TASK INSTRUCTIONS>
Reproduce verbatim the final portion of the material below, from the line containing "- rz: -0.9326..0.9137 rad" through its last line, and nothing else.

---------------

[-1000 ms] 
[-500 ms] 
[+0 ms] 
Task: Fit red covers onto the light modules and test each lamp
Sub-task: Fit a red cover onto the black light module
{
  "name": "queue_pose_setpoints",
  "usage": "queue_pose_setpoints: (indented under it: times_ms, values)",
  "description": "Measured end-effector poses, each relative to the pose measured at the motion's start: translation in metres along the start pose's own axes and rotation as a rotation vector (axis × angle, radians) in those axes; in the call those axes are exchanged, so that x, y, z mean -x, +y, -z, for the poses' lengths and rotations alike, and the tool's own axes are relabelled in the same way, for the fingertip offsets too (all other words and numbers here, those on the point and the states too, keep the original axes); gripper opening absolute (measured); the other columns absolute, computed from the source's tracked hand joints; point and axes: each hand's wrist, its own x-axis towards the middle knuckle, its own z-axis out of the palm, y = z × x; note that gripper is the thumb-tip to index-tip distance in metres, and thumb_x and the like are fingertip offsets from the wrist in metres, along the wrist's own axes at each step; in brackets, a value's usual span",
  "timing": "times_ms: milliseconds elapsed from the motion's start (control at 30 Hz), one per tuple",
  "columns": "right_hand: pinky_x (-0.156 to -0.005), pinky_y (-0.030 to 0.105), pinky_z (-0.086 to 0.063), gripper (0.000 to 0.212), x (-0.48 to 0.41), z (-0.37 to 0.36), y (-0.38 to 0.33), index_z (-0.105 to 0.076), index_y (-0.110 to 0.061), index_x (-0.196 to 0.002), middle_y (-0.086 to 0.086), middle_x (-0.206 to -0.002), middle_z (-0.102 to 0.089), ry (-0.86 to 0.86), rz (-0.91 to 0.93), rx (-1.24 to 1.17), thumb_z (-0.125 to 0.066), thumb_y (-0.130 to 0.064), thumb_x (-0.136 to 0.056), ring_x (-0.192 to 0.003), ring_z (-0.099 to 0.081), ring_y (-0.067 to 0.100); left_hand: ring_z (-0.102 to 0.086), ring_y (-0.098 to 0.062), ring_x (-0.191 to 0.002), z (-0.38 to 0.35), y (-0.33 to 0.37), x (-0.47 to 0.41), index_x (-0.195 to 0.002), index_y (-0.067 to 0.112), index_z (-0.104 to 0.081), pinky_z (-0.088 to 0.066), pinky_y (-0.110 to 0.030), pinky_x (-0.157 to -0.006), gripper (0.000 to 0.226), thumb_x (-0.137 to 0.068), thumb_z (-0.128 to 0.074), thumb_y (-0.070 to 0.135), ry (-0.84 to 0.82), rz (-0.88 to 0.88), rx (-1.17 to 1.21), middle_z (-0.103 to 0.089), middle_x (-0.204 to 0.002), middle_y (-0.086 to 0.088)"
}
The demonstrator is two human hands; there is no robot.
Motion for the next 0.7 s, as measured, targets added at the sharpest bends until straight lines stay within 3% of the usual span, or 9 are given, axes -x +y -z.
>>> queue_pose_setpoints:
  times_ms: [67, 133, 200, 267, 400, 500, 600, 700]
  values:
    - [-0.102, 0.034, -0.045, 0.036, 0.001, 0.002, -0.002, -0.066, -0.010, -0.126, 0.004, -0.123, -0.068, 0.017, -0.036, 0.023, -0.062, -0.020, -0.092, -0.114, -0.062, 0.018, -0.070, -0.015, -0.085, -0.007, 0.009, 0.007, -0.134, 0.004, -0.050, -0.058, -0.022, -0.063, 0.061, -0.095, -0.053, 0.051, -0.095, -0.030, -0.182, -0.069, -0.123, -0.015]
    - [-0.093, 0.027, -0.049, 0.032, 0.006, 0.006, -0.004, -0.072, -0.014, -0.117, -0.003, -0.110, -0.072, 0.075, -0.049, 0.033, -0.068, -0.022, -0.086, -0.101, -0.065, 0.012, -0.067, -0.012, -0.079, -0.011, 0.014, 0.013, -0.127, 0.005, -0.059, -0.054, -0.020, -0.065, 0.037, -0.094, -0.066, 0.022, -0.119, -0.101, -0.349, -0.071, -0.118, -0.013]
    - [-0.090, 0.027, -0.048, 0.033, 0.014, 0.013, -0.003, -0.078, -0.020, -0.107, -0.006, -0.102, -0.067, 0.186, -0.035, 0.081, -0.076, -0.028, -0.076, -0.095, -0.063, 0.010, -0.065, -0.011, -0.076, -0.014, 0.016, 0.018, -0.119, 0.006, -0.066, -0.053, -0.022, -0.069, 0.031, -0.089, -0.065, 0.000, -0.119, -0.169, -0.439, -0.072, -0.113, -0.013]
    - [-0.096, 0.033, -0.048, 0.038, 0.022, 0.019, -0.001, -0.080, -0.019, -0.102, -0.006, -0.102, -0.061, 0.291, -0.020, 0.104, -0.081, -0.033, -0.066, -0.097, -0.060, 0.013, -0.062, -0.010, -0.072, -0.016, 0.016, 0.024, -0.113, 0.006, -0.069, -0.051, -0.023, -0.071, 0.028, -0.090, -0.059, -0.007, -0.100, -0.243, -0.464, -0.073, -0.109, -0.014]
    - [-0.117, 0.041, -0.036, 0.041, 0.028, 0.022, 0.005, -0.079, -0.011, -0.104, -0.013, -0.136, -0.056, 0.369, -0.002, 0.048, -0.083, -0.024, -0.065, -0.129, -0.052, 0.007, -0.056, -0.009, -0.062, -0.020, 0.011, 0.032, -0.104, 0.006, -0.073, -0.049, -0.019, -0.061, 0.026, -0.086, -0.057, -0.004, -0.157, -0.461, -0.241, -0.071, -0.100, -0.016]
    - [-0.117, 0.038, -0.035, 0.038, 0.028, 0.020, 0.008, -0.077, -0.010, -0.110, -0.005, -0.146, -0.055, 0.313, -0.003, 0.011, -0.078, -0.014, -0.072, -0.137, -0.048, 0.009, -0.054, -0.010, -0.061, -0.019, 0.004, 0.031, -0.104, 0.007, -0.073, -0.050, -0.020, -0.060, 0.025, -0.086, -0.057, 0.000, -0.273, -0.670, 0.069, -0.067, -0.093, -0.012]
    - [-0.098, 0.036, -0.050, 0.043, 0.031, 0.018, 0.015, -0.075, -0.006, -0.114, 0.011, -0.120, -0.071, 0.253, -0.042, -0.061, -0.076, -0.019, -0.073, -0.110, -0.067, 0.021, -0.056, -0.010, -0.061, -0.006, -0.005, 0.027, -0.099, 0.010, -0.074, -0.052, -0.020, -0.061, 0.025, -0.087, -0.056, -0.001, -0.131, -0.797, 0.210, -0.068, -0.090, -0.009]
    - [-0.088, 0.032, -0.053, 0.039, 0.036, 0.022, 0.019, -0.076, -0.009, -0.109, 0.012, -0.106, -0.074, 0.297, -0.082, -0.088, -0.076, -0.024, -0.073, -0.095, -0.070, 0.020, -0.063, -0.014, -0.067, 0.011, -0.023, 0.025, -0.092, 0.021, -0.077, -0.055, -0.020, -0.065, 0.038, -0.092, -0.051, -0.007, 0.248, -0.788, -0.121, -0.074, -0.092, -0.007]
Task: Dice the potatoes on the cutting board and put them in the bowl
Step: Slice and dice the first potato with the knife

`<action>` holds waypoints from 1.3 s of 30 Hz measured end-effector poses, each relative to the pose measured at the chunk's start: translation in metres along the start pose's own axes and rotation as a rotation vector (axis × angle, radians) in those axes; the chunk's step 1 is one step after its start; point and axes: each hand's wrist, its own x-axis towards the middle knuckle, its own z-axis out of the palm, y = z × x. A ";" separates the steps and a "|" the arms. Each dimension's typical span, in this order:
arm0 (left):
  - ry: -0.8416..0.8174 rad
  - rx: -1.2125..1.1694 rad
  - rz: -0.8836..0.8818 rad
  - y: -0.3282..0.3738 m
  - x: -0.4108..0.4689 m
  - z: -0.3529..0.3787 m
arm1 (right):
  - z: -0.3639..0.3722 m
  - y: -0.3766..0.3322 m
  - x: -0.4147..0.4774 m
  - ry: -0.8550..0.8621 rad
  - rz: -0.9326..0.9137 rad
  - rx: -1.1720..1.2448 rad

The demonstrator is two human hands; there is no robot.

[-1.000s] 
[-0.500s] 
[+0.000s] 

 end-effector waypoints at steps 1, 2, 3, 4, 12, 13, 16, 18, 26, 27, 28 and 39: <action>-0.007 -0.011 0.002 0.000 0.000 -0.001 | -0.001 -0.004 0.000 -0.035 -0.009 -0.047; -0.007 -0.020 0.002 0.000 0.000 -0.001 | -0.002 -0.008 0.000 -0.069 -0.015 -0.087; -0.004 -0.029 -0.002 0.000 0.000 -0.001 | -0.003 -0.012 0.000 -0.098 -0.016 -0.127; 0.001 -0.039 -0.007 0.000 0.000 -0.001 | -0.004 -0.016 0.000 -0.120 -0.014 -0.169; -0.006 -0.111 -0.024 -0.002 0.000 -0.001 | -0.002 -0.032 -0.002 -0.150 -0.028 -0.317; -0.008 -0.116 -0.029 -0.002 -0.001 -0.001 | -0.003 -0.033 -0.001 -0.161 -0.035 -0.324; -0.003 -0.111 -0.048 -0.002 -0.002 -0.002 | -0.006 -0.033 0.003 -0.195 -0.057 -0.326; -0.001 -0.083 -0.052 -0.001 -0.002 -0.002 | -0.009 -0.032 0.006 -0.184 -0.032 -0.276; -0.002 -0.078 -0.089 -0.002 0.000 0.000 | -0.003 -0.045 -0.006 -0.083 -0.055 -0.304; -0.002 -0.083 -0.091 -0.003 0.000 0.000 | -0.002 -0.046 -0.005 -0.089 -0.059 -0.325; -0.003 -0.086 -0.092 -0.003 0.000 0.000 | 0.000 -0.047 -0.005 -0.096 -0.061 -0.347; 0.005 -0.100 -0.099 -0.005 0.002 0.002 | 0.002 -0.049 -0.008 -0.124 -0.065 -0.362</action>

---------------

ANSWER BOX>
  - rz: -0.9326..0.9137 rad
  - rx: -1.1720..1.2448 rad

The demonstrator is two human hands; there is no robot.

[-1.000s] 
[-0.500s] 
[+0.000s] 

 end-effector waypoints at steps 1, 2, 3, 4, 12, 13, 16, 18, 26, 27, 28 and 39: <action>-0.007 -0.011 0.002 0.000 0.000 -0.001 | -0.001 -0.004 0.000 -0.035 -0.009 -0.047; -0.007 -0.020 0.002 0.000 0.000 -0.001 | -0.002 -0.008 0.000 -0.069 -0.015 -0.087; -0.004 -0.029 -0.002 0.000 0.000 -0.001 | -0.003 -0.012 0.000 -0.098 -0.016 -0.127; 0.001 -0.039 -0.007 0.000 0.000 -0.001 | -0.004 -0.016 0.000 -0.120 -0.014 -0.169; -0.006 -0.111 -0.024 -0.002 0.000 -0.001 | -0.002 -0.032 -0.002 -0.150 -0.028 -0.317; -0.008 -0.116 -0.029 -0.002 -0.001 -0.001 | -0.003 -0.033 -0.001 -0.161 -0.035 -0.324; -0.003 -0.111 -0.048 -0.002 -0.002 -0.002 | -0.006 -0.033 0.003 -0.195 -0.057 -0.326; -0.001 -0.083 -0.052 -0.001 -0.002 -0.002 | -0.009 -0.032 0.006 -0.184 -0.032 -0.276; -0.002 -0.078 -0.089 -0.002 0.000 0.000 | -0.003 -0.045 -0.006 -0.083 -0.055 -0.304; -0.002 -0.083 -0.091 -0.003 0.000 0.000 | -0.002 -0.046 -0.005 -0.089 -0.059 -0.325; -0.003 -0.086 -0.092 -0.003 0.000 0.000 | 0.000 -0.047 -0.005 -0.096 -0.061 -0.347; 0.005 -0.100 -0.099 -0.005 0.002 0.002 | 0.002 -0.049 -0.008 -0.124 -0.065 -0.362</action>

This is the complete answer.